Weitere Untersuchungen zeigen zudem, dass die Schwere der Verhaltensauffälligkeiten von Menschen mit einer ASS mit dem Ausmaß der GI-Beschwerden korreliert (Adams et al., 2011). Außerdem wurden Zusammenhänge zwischen GI-Beschwerden und dem Auftreten von Ängsten (Ferguson et al., 2017) oder affektiven Problemen (Mazefsky, Schreiber, Olino & Minshew, 2014) berichtet. Ein kausaler Zusammenhang zwischen der Ausprägung der ASS-Symptomatik und den GI-Beschwerden kann hieraus zwar nicht abgeleitet werden, es liegt jedoch nahe, ein Zusammenspiel zwischen der Zusammensetzung der Mikrobiota, der ASS-Symptomatik und den GI-Beschwerden zu vermuten (Lasheras, Real-López & Santabárbara, 2023). So wurde im Rahmen einer Einnahme des lokal im Darm wirksamen Antibiotikums Vancomycin eine Verbesserung der ASS-Symptomatik beschrieben. Dieser Effekt einer verbesserten Kommunikation und der Reduktion von z. B. Ängsten zeigte sich nach Beendigung der Vancomycineinnahme rückläufig (Sandler et al., 2000).

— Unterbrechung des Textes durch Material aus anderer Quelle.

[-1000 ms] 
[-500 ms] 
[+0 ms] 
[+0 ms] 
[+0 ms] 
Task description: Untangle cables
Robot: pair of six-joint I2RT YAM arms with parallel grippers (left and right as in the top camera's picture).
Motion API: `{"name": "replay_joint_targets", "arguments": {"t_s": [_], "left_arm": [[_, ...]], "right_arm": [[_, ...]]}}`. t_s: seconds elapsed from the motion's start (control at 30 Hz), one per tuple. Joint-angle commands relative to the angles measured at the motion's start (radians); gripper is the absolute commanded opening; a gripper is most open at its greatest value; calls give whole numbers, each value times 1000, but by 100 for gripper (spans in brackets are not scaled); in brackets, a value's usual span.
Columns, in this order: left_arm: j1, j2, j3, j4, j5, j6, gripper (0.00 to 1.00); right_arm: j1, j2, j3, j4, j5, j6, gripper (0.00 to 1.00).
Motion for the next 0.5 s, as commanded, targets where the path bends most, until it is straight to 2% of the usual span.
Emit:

Auch in Tierexperimenten wurde untersucht, welche Einflüsse Veränderungen der Mikrobiota auf die ASS-Symptomatik bewirken können. So wurde beispielsweise Stuhl von Menschen mit einer ASS in keimfreie Mäuse transplantiert, was zu einer Entwicklung von ASS-charakteristischem Verhalten wie reduzierter Aktivität in Form von Bewegung, reduzierter Kommunikation und repetitivem Verhalten führte (Sharon et al., 2019). Die Mikrobiota scheinen einen Einfluss auf die neuronale Genexpression zu nehmen, da in den mit ASS-Mikrobiota transplantierten Mäusen eine Veränderung des Splicing ASS-relevanter Gene nachgewiesen werden konnte (Sharon et al., 2019).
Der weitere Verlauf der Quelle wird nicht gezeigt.